Less Stunting But Malnutrition Remains In Rural India, New Report Says

Published on 20 February 2009

 WFP beneficiaries

Copyright: WFP/Rein Skullerud

NEW DELHI -- The last decade has seen stunting among children in rural India fall and access to safe drinking water and basic sanitation improve, according to a new report released by WFP and the M S Swaminathan Research Foundation (MSSRF). But calorie intake and chronic energy deficiency have remained stagnant, the report says.

The most serious problem has been an increase in the prevalence of anaemia, says the report, which was prepared by MSSRF and is a follow-up to the Food Insecurity Atlas of Rural India released in 2001. The new study -- the Report on the State of Food Insecurity in Rural India -- has a greater focus on nutritional outcomes and the factors which influence them. Read synopsis

“Nutrition security involving physical, economic and social access to balanced diet, clean drinking water, sanitation and primary health care for every child, woman and man is fundamental to giving all our citizens an opportunity for a healthy and productive life,” said Professor MS Swaminathan, Chairman, M S Swaminthan Research Foundation and Member of the Rajya Sabha.

The document is based on analysis of the data from the National Family Health Survey of 2005-2006 (NFHS-3), and the 61st round of the National Sample Survey and Census 2001.

“The report maps hunger and malnutrition hot spots in the country. It is an excellent tool for the government, policy makers and the civil society for identifying food and nutrition insecure areas that need specific interventions,” said Mihoko Tamamura, WFP Representative and Country Director for India. “It also suggests priority areas of action to help achieve the national and Millennium Development Goal of reducing hunger and malnutrition,” she added.
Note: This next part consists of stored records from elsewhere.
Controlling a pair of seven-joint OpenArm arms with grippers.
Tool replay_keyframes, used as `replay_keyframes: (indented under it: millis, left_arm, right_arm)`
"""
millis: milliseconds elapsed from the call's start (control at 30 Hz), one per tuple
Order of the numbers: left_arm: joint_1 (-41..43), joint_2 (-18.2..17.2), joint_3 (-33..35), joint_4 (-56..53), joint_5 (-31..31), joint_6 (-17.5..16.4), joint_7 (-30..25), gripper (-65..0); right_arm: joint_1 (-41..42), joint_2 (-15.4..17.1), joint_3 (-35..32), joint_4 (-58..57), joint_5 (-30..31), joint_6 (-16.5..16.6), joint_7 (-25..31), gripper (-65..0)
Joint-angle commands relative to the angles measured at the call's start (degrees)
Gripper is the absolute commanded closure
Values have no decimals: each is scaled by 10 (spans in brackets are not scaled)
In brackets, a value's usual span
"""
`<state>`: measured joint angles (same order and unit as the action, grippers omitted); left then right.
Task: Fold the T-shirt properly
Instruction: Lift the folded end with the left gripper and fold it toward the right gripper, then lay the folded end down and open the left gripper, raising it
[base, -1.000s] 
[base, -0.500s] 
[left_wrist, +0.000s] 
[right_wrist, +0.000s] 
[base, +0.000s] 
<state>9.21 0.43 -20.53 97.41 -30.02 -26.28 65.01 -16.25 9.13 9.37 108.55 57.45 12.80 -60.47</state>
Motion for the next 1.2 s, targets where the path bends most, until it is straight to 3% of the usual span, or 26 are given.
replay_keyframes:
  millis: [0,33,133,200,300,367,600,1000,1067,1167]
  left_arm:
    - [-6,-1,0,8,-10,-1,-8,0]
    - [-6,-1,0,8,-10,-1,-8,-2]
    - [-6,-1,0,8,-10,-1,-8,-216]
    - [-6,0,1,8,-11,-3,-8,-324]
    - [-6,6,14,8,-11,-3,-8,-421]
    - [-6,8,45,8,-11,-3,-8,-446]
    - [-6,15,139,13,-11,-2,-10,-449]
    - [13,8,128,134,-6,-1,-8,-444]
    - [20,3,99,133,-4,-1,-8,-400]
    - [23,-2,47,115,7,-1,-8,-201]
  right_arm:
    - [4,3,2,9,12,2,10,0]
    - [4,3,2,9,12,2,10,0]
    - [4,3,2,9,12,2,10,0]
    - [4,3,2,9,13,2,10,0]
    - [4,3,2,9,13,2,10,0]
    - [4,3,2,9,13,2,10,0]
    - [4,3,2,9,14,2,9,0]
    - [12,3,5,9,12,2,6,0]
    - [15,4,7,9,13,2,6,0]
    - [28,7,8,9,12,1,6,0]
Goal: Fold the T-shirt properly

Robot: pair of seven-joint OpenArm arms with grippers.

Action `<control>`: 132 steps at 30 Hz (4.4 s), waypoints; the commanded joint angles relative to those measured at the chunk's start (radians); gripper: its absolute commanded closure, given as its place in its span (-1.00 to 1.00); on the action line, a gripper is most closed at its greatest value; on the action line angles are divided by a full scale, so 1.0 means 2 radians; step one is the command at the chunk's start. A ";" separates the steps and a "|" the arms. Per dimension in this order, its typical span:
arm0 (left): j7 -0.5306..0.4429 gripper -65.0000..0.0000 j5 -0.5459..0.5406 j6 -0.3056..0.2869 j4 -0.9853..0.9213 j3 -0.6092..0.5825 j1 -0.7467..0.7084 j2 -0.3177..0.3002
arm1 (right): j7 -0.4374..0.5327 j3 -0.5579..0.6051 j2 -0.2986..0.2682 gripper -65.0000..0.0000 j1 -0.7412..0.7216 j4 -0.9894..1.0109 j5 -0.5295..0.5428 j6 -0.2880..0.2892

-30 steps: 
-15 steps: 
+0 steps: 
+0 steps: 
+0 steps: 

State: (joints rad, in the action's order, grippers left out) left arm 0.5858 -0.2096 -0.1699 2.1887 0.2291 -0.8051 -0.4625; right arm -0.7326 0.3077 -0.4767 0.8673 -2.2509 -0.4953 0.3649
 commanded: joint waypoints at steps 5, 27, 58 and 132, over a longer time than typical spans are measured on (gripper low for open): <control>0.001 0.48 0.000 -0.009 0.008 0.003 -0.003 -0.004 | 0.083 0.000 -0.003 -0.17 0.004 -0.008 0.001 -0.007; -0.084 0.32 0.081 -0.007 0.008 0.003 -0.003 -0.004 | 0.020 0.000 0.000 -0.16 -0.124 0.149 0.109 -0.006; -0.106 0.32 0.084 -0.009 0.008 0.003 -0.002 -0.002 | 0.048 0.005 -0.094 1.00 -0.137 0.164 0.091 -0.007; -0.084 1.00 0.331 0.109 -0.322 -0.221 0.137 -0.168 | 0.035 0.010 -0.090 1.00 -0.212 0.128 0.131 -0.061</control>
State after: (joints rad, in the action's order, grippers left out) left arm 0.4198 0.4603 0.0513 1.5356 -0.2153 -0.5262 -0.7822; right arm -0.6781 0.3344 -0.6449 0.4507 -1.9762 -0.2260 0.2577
In order to delve deeper into the food delivery systems of the country, the report examines the effectiveness of some of the important food-based interventions like the Public Distribution System (PDS), the Integrated Child Development Services (ICDS), and the Mid Day Meal Scheme (MDMS), and recommends measures for improved performance. The larger challenges of climate change and global food price rise are also highlighted.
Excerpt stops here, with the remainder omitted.